### DATA EXTRACT
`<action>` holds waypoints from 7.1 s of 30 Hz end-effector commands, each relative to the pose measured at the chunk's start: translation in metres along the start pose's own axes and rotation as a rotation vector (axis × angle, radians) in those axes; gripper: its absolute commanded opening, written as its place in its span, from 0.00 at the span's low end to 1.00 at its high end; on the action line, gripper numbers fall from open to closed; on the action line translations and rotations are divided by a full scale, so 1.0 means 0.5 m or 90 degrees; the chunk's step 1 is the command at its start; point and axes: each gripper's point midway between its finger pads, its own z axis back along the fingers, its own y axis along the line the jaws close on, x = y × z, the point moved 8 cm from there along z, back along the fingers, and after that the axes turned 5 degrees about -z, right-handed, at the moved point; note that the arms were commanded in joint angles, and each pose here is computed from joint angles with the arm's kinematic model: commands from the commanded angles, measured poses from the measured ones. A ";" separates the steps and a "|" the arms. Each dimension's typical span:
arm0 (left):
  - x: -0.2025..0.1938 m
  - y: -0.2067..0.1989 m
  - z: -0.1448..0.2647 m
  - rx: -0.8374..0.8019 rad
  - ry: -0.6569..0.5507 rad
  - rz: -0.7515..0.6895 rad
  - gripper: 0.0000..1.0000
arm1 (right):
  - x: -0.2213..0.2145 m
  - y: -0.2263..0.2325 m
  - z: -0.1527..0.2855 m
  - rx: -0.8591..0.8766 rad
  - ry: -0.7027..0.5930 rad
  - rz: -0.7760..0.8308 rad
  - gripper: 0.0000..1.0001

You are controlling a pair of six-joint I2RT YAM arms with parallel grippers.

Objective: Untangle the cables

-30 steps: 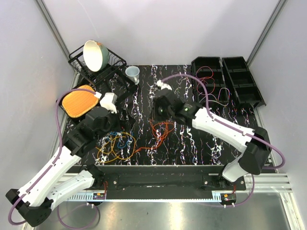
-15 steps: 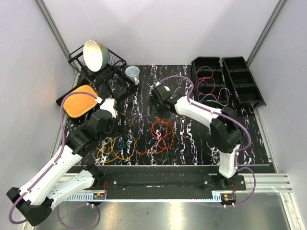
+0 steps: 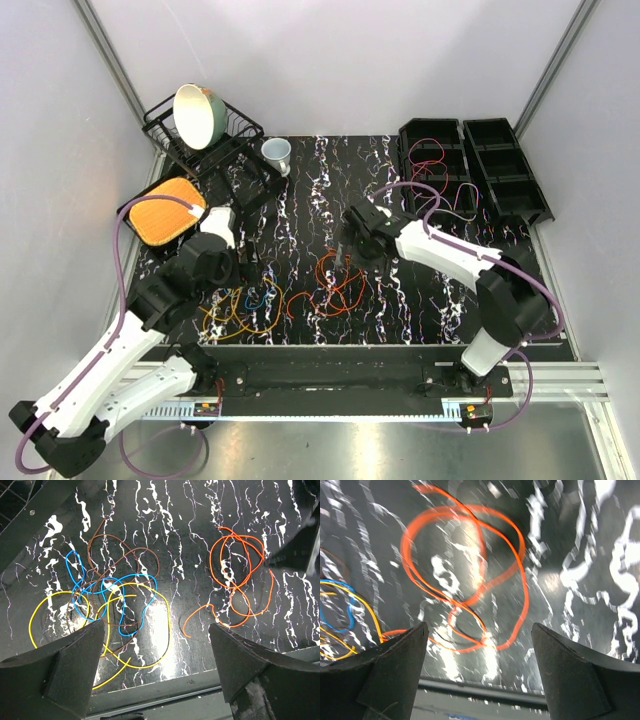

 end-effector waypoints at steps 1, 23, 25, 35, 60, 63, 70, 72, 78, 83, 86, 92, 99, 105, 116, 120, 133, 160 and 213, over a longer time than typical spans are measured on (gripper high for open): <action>0.013 0.000 0.008 -0.001 -0.037 0.012 0.89 | -0.036 -0.024 0.003 -0.022 0.024 -0.058 0.89; 0.014 0.005 0.030 -0.014 -0.070 0.019 0.89 | -0.030 0.007 -0.129 -0.178 0.046 0.001 0.84; 0.014 0.005 0.031 -0.014 -0.071 0.020 0.89 | -0.034 -0.001 -0.134 -0.189 0.050 0.005 0.77; 0.014 0.005 0.031 -0.014 -0.071 0.020 0.89 | -0.057 -0.049 -0.175 -0.283 0.081 0.048 0.03; 0.027 0.006 0.044 -0.005 -0.069 0.021 0.89 | 0.384 0.109 0.307 0.126 -0.332 -0.015 0.00; 0.037 0.012 0.071 -0.001 -0.064 0.013 0.89 | 0.417 0.105 0.328 0.139 -0.357 -0.020 0.00; 0.017 0.026 0.055 0.020 -0.090 0.002 0.90 | 0.526 0.082 0.355 0.148 -0.409 -0.041 0.00; 0.015 0.029 0.050 0.028 -0.088 0.002 0.90 | 0.553 0.079 0.371 0.157 -0.428 -0.047 0.00; 0.014 0.026 0.047 0.026 -0.081 -0.001 0.90 | 0.618 0.027 0.403 0.159 -0.483 -0.078 0.00; 0.013 0.027 0.045 0.027 -0.080 -0.002 0.90 | 0.666 -0.022 0.415 0.149 -0.530 -0.096 0.00; 0.013 0.026 0.044 0.028 -0.078 -0.004 0.90 | 0.708 -0.054 0.421 0.145 -0.575 -0.107 0.00; 0.012 0.026 0.038 0.034 -0.069 -0.005 0.90 | 0.792 -0.111 0.421 0.153 -0.663 -0.122 0.00; 0.013 0.025 0.034 0.038 -0.065 -0.006 0.90 | 0.872 -0.148 0.387 0.155 -0.753 -0.127 0.00; 0.011 0.025 0.028 0.044 -0.058 -0.008 0.90 | 0.914 -0.185 0.427 0.209 -0.825 -0.149 0.00; 0.010 0.024 0.023 0.049 -0.052 -0.008 0.90 | 0.887 -0.139 0.587 0.330 -0.934 -0.111 0.00; 0.010 0.024 0.022 0.053 -0.050 -0.008 0.90 | 0.908 -0.148 0.569 0.314 -0.962 -0.109 0.00; 0.007 0.026 0.018 0.067 -0.039 -0.007 0.89 | 0.992 -0.240 0.253 0.161 -0.885 -0.102 0.00; 0.010 0.032 0.034 0.063 -0.063 0.004 0.89 | 0.879 -0.271 0.150 0.155 -0.678 -0.178 0.77; -0.205 0.079 -0.206 0.316 0.130 0.261 0.29 | 0.244 -0.185 0.228 0.238 -0.295 -0.148 0.81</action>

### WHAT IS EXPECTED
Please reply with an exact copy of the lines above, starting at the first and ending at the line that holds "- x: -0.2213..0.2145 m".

### OUTPUT OF THE EXERCISE
`<action>` holds waypoints from 7.1 s of 30 Hz end-effector commands, each relative to the pose measured at the chunk's start: translation in metres along the start pose's own axes and rotation as a rotation vector (axis × angle, radians) in those axes; gripper: its absolute commanded opening, written as its place in its span, from 0.00 at the span's low end to 1.00 at its high end; on the action line, gripper numbers fall from open to closed; on the action line translations and rotations are divided by a full scale, so 1.0 means 0.5 m or 90 degrees; the chunk's step 1 is the command at its start; point and axes: each gripper's point midway between its finger pads, its own z axis back along the fingers, its own y axis along the line the jaws close on, x = y × z, the point moved 8 cm from there along z, back along the fingers, and after that the axes turned 5 degrees about -z, right-handed, at the moved point; note that the arms were commanded in joint angles, and each pose here is computed from joint angles with the arm's kinematic model: commands from the commanded angles, measured poses from the measured ones. A ";" separates the steps and a "|" the arms. Each dimension's typical span:
arm0 (left):
  - x: -0.2025..0.1938 m
  - y: -0.2067..0.1989 m
  - z: -0.1448..0.2647 m
  - rx: -0.8374..0.8019 rad
  - ry: -0.6569..0.5507 rad
  - rz: -0.7515..0.6895 rad
  - gripper: 0.0000..1.0000
arm1 (right):
  - x: -0.2213..0.2145 m

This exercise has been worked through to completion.